1 Introduction

Contextualizing controversies of the post- Lutheran reformation: A workflow for network analytics involving relational and graph databases

Aline Deicke

Anna Neovesky Digital Academy

Academy of Sciences

Literature

Mainz

Germany aline.deicke@adwmainz.de

anna.neovesky@adwmainz.de

Data accumulated by long term research projects offers interesting perspectives for network analytical research when made available under a free license. In the research project "Controversia et Confessio", the datasets are stored in relational databases, whose structures do not lend themselves easily to the relationship-based thinking necessary for network research. The following paper presents an exemplary analytical workflow involving graph databases as an intermediary storage layer as it was employed in a current network analytical study on this data by the authors.

1 Introduction

1.1

The research project “Controversia et Confessio” and use-case The project “Controversia et Confessio - An Edition of Sources for the Development of Confessional Documents and Confessionalization” focuses on the controversies that occurred during the “Wittenberger Reformation” after Luther’s death. The events served to define the Lutheran doctrine and to consolidate the Protestant denomination. The main medium through which the discussions were carried out are pamphlets [1]. The project collects and redacts these pamphlets, which are published thematically and categorized according to controversies as for example the “Osiandrian Controversy”2.

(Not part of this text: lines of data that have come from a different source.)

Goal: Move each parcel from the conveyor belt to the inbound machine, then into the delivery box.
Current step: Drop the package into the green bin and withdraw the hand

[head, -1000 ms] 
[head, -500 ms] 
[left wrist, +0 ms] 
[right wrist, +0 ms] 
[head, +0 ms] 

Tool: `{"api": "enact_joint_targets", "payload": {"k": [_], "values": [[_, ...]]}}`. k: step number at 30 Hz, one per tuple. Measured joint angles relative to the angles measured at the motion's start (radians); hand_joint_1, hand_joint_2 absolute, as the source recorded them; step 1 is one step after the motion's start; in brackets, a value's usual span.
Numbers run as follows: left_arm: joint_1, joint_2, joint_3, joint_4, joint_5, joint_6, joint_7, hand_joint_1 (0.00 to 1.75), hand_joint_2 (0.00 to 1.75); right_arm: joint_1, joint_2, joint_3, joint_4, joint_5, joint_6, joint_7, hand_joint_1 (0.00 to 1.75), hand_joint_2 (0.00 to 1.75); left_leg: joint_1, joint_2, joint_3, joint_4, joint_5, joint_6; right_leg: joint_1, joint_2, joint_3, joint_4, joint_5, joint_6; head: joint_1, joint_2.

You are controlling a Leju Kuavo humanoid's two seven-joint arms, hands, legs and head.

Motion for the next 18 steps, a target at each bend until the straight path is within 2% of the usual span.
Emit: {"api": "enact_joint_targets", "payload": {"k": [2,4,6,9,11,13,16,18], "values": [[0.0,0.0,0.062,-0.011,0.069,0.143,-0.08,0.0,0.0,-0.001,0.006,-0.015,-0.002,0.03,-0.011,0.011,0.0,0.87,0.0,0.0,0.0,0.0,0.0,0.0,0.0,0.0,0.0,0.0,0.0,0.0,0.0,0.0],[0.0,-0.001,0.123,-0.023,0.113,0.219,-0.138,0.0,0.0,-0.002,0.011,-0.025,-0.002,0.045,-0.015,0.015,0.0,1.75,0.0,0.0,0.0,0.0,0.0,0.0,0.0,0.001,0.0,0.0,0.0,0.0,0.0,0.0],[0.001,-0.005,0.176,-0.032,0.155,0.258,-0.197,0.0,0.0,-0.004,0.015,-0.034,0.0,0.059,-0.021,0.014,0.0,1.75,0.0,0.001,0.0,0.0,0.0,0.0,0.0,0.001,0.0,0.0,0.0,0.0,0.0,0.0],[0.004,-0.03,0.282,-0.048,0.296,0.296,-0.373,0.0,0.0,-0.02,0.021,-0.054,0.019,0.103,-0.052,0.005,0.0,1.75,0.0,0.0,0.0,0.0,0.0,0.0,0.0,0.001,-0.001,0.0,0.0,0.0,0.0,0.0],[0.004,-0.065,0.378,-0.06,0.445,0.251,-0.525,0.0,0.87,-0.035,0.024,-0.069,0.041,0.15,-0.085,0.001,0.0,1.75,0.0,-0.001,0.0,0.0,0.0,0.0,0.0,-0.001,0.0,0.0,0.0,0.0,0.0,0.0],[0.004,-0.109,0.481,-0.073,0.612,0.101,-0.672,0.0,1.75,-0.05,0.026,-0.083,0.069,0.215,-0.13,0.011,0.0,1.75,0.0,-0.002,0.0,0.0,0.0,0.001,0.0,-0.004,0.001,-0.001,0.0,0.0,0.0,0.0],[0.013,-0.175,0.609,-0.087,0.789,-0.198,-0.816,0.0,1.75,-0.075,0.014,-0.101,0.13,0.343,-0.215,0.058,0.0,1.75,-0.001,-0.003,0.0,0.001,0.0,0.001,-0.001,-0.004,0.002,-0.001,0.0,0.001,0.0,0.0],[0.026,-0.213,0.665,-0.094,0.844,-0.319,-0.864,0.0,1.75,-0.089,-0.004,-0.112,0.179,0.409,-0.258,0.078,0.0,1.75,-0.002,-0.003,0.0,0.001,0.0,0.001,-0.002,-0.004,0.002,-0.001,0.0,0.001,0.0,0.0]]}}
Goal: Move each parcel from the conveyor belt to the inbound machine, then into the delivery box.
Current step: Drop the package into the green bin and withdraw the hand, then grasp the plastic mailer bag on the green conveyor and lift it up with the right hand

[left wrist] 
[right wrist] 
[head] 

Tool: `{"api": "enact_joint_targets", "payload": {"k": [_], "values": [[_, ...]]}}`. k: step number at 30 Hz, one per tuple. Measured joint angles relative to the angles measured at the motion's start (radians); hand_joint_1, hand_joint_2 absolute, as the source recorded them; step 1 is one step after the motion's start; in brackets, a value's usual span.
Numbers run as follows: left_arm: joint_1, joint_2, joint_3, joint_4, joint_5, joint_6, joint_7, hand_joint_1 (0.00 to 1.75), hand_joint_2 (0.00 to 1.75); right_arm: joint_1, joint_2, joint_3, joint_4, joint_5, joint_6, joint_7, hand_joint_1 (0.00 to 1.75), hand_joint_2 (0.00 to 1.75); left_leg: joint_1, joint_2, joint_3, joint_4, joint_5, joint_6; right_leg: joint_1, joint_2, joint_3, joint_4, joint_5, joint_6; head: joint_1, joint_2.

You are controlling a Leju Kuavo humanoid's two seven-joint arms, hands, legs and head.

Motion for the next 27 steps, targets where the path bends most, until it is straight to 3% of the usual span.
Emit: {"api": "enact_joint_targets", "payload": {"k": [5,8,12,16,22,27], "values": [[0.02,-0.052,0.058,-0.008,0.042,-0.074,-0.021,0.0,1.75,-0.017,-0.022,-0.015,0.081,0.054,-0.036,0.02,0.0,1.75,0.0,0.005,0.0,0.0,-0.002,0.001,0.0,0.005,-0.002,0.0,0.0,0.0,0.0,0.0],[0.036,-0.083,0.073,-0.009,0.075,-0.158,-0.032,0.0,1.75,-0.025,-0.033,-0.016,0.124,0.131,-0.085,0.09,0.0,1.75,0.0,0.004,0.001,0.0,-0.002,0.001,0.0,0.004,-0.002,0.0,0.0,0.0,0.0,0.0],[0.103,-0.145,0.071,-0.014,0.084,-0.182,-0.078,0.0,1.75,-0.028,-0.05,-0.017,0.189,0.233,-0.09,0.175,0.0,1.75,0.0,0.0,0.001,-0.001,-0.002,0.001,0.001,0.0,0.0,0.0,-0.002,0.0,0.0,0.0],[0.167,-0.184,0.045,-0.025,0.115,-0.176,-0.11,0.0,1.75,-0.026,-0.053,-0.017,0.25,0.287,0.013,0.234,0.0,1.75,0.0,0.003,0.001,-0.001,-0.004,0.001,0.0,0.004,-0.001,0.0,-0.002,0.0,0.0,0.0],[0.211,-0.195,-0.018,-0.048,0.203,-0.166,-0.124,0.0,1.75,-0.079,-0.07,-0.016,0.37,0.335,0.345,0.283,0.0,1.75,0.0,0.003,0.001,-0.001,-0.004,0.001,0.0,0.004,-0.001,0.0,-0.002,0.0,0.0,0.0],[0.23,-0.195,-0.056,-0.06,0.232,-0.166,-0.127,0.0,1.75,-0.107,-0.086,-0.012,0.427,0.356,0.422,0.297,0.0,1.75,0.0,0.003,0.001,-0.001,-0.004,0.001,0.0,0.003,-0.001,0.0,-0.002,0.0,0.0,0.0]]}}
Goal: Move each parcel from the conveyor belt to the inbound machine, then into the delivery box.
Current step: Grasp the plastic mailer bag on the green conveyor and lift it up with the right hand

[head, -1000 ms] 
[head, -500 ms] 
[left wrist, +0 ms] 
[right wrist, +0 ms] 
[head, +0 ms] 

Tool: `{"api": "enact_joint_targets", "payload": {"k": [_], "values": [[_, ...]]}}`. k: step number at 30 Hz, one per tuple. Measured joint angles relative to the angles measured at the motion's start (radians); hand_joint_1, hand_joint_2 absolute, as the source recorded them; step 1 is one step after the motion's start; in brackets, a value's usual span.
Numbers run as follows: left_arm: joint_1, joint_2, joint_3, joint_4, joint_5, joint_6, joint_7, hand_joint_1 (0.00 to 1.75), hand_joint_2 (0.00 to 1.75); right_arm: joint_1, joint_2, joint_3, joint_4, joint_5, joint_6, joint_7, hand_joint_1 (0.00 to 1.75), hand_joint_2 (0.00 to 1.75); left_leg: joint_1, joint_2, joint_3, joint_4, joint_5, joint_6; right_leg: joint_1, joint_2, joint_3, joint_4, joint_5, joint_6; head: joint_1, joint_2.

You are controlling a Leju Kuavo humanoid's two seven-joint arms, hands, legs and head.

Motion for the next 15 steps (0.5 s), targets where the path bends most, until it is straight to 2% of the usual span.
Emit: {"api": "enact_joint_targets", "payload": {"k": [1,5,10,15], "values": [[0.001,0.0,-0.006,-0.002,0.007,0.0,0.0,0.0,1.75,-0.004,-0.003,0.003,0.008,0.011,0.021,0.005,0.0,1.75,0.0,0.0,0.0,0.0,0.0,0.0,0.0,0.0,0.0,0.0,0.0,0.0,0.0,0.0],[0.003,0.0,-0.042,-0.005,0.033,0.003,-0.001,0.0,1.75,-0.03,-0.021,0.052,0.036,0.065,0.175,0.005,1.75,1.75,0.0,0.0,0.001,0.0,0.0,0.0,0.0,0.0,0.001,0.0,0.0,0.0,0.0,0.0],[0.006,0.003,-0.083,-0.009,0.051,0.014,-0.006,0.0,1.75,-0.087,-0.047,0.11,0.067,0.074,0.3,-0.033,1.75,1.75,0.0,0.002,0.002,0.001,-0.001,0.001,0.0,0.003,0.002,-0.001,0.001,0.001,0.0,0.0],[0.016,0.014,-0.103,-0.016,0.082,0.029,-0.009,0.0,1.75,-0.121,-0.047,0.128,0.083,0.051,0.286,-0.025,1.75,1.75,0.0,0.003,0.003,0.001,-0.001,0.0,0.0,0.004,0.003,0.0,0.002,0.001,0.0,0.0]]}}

Another result of the ongoing research and a central element to access the information is the biobibliographic database, which contains the pamphlets with title, incipit, commentary, description, corresponding controversy, and further metadata, as well as biographies of the most important persons

1 http://www.controversia-et-confessio.de/ (Accessed on 2016-04-09).

2 Overview of the volumes published so far: www.ieg-mainz.de/forschungsprojekte/kontroversliteratur_und_streitkultur/controversia_et_cofessio (Accessed on 2016-04-09). involved in the controversies. Initially organized in two separate databases, these were combined into one relational database in 2015, when the Digital Academy3, the Digital Humanities department of the Academy of Sciences and Literature | Mainz, started to collaborate with the project. Currently, the database contains 2063 pamphlets and about 800 persons or entities.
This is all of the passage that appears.